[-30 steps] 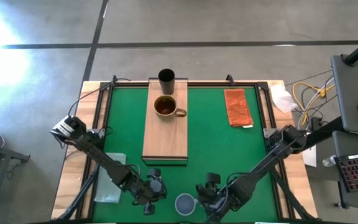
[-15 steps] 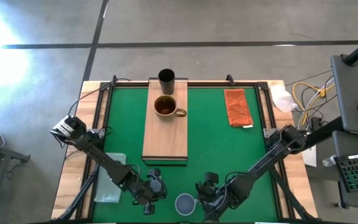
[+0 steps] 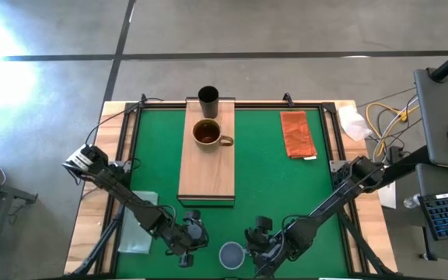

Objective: Stack small to large cups/mugs on shelf
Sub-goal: Put the gray mug on the shelf

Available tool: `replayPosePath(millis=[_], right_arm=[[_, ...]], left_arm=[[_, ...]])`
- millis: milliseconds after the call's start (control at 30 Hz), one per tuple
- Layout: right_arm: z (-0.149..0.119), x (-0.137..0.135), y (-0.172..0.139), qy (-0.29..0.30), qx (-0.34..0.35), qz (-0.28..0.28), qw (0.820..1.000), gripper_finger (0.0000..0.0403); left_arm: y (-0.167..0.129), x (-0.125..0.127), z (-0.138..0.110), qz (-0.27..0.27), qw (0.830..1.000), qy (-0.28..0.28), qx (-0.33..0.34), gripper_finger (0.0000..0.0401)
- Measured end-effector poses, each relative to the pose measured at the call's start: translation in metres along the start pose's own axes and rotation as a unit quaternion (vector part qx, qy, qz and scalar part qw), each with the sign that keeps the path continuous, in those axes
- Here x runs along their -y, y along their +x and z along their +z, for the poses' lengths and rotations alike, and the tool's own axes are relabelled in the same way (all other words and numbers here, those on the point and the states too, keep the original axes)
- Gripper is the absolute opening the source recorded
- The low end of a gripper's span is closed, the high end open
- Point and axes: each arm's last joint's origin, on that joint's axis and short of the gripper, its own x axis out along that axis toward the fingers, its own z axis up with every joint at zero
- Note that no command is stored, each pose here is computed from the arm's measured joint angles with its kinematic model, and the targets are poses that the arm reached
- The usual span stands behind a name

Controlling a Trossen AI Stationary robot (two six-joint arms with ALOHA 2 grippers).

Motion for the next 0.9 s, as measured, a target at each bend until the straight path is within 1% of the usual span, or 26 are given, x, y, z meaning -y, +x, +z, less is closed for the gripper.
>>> replayPosePath(millis=[233,433,600,900], right_arm=[[-0.004,0.002,0.005,0.010,0.004,0.003,1.000,0.0195],[-0.007,0.005,0.009,0.024,0.001,-0.001,1.000,0.0184],[-0.009,0.006,0.011,0.028,0.003,0.001,1.000,0.0162],[-0.009,0.007,0.011,0.021,0.000,0.003,1.000,0.0107]], left_arm=[[0.000,0.000,0.000,0.000,1.000,0.000,0.000,0.0022],[0.000,0.000,0.000,0.000,1.000,0.000,0.000,0.0022],[0.000,0.000,0.000,0.000,1.000,0.000,0.000,0.0022],[0.000,0.000,0.000,0.000,1.000,0.000,0.000,0.0022]])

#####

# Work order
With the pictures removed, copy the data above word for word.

# Solution to the problem
[-30 steps] 
[-15 steps] 
[+0 steps] 

Objective: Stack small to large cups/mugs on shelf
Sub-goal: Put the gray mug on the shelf

Available tool: `replayPosePath(millis=[_], right_arm=[[_, ...]], left_arm=[[_, ...]])`
- millis: milliseconds after the call's start (control at 30 Hz), one per tuple
- Layout: right_arm: z (-0.149..0.119), x (-0.137..0.135), y (-0.172..0.139), qy (-0.29..0.30), qx (-0.34..0.35), qz (-0.28..0.28), qw (0.820..1.000), gripper_finger (0.0000..0.0403); left_arm: y (-0.167..0.129), x (-0.125..0.127), z (-0.138..0.110), qz (-0.27..0.27), qw (0.830..1.000), qy (-0.28..0.28), qx (-0.33..0.34), gripper_finger (0.0000..0.0401)
- Measured end-effector poses, each relative to the pose measured at the call's start: translation in metres along the start pose's own axes and rotation as a unit quaternion (vector part qx, qy, qz and scalar part qw), each with the sign that keeps the path continuous, in those axes
- Here x runs along their -y, y along their +x and z along their +z, for the poses' lengths and rotations alike, and the tool's own axes are relabelled in the same way (all other words and numbers here, those on the point and the states too, keep the original axes)
- Gripper is the absolute opening the source recorded
- The low end of a gripper's span is closed, the high end open
- Point and axes: each arm's last joint's origin, on that joint's axis and short of the gripper, its own x axis out along that axis toward the fingers, its own z axis up with every joint at zero
- Note that no command is stored, each pose here is computed from the arm's measured joint angles with its kinematic model, and the targets are poses that the arm reached
- The usual span stands behind a name

Controlling a Trossen AI Stationary robot (two six-joint arms with ALOHA 2 grippers).

Motion for the next 0.9 s, as measured, a target at each bend until the straight path is within 1% of the usual span, or 26 are given, x, y, z meaning -y, +x, +z, less is closed for the gripper.
>>> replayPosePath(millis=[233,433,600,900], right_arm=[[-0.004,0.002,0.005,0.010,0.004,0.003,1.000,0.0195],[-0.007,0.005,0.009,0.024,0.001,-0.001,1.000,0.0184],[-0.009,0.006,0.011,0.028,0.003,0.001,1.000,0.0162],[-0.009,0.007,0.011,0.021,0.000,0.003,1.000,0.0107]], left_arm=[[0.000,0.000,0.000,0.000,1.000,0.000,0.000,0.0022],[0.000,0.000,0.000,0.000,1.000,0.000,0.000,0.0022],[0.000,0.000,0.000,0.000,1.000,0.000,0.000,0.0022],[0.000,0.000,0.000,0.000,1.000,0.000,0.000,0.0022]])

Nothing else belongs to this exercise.